Targeting inflammation and oxidative stress for protection against ischemic brain injury in rats using cupressuflavone

Inflammatory responses and oxidative stress contribute to the pathogenesis of brain ischemia/reperfusion (IR) injury. Naturally occurring bioflavonoids possess antioxidant and anti-inflammatory properties. The phyto-chemicals of Juniperus sabina L., known as "Abhal" in Saudi Arabia, have been studied and cupressuflavone (CUP) has been isolated as the major bioflavonoid. This study aimed to investigate the neuroprotective potential of CUP in reducing brain IR damage in rats and to understand probable mechanisms. After 60 min of inducing cerebral ischemia by closing the left common carotid artery (CCA), blood flow was restored to allow reperfusion. The same surgical procedure was performed on sham-operated control rats, excluding cerebral IR. CUP or vehicle was given orally to rats for 3 days prior to ischemia induction and for a further 3 days following reperfusion.

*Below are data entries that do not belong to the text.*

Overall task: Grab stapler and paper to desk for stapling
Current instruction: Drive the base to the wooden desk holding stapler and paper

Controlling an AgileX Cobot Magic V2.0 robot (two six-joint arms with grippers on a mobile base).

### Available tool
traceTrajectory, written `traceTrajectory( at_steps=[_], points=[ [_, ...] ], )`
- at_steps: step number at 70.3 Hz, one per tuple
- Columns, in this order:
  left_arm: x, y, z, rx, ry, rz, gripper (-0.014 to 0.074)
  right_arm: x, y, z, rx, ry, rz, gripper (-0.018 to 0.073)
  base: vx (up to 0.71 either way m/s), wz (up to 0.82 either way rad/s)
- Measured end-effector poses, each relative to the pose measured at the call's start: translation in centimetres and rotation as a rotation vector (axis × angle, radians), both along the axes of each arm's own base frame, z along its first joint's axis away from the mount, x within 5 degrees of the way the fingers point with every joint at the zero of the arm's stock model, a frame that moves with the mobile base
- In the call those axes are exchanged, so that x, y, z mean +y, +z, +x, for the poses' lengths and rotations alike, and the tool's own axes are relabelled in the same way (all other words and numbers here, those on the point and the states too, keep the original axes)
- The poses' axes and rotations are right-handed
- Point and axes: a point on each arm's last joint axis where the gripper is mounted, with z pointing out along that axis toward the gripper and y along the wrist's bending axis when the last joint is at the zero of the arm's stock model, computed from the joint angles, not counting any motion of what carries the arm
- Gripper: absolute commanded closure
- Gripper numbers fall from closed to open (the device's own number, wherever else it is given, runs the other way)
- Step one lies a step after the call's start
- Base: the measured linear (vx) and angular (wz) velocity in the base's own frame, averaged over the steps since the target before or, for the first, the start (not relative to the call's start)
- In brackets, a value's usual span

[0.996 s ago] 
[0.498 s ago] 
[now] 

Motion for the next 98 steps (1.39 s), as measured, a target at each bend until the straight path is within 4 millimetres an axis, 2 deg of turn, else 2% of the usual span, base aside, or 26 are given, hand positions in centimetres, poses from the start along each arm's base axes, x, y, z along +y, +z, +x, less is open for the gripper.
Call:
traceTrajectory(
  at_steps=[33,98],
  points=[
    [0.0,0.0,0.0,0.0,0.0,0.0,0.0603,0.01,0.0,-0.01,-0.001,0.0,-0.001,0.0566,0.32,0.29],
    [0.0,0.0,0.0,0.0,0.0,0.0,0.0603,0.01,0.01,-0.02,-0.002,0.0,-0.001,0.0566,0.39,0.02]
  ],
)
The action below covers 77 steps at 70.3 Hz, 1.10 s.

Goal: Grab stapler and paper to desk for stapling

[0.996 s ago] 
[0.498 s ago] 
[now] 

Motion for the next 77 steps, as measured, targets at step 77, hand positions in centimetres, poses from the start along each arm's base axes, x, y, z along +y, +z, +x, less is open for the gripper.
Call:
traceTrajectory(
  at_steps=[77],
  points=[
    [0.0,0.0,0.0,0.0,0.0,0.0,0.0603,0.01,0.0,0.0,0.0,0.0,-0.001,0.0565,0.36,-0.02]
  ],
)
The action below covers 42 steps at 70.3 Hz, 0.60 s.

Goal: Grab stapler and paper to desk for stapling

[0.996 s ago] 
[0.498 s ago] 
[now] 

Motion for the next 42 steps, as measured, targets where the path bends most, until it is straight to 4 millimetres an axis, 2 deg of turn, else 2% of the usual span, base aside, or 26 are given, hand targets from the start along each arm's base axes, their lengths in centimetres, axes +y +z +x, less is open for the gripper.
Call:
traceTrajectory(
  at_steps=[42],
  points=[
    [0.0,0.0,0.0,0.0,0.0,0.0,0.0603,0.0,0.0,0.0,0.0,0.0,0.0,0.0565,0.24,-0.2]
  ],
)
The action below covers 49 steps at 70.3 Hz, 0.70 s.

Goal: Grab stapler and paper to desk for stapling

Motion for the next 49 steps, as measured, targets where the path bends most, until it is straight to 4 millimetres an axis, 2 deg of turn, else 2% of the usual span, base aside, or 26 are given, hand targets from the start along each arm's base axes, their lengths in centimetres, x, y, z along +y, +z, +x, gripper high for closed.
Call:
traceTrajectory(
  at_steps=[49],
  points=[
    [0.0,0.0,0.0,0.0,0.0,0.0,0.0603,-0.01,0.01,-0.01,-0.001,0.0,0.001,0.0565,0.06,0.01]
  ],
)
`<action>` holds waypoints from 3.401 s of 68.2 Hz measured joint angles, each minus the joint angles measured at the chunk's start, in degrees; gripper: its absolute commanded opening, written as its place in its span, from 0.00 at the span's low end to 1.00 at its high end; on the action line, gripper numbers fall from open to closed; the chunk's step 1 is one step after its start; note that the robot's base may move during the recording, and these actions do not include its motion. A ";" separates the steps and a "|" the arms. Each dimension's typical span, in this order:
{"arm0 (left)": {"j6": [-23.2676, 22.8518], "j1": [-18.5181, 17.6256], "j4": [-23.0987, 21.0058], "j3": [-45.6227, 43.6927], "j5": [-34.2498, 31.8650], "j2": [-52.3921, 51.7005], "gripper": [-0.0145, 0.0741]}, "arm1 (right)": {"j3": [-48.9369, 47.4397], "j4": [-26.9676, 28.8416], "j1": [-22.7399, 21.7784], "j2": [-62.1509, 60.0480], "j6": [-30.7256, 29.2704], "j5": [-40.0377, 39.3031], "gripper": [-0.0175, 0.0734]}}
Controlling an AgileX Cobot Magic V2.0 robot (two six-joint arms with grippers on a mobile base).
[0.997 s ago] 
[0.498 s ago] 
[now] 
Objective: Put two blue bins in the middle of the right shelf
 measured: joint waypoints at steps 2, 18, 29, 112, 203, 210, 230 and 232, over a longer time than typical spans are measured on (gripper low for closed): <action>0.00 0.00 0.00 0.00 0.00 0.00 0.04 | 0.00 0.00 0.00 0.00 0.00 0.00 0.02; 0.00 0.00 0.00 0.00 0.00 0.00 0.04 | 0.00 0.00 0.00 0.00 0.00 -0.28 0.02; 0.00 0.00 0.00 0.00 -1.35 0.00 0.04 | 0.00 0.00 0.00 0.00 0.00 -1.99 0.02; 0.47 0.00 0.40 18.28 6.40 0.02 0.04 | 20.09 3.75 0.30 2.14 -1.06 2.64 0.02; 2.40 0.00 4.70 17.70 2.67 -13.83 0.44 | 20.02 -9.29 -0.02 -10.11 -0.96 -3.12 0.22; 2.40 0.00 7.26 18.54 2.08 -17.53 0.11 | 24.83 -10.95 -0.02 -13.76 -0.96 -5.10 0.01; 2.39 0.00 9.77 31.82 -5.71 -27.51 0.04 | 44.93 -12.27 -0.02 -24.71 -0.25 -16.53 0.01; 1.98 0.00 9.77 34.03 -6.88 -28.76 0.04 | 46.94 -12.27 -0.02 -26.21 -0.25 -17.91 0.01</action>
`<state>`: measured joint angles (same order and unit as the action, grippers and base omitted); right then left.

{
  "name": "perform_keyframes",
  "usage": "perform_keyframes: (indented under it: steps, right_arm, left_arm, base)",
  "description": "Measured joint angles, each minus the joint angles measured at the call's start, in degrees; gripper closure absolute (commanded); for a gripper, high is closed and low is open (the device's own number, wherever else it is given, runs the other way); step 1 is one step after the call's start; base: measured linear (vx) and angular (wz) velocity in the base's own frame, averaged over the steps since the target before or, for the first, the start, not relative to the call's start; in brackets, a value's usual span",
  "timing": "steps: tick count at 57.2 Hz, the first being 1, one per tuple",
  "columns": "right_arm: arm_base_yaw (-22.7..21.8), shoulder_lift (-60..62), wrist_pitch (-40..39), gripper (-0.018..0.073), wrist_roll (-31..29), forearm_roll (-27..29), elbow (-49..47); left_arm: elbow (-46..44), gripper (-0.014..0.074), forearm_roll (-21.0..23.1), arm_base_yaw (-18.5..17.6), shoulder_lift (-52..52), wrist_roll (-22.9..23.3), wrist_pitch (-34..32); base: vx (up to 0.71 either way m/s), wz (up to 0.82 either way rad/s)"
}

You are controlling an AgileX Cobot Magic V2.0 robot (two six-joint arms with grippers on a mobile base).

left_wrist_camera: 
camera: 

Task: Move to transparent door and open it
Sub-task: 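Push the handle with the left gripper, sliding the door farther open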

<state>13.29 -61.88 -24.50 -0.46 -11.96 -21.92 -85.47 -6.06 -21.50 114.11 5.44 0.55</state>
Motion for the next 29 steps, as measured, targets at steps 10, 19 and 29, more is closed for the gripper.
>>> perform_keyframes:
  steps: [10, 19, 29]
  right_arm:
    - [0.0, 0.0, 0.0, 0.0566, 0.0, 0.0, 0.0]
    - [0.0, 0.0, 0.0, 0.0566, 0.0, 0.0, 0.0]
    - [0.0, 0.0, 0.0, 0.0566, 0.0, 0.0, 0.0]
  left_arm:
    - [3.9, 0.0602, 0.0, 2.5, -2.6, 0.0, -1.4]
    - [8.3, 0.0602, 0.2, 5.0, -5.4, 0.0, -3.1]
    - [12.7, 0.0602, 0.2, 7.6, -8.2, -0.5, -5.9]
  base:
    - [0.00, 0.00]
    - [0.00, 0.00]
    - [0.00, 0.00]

Based on the findings of this study, compared to the IR control group, CUP-administered group demonstrated reduced neurological deficits, improved motor coordination, balance, and locomotor activity. Additionally, brain ho-mogenates of IR rats showed a decrease in malondialdehyde (MDA) level, an increase in reduced glutathione (GSH) content, and an increase in catalase (CAT) enzyme activity following CUP treatment. CUP suppressed neuro-inflammation via reducing serum inflammatory cytokine levels, particularly those of tumor necrosis factor alpha (TNF-alpha), interleukin-6 (IL-6), and interleukin-1 beta (IL-1 beta) and enhancing the inflammatory cytokine levels, such as Nuclear factor kappa-B (NF-kappa B), TANK-binding kinase-1 (TBK1), and interferon beta (IFN-beta) in brain tissues. Furthermore, CUP ameliorated the histological alterations in the brain tissues of IR rats. CUP significantly suppressed caspase-3 expression and downregulated the Toll-like receptor 4 (TLR4)/NF-kappa B signaling pathway as a result of suppressing High mobility group box 1 (HMGB1). To our knowledge, this is the first study to document the neuroprotective properties of CUP. Thus, the study findings revealed that CUP ameliorates IR-induced cerebral injury possibly by enhancing brain antioxidant contents, reducing serum inflammatory cytokine levels, potentiating the brain contents of TBK1 and IFN-beta and suppressing the HMGB1/TLR-4 signaling pathway. Hence, CUP may serve as a potential preventive and therapeutic alternative for cerebral stroke.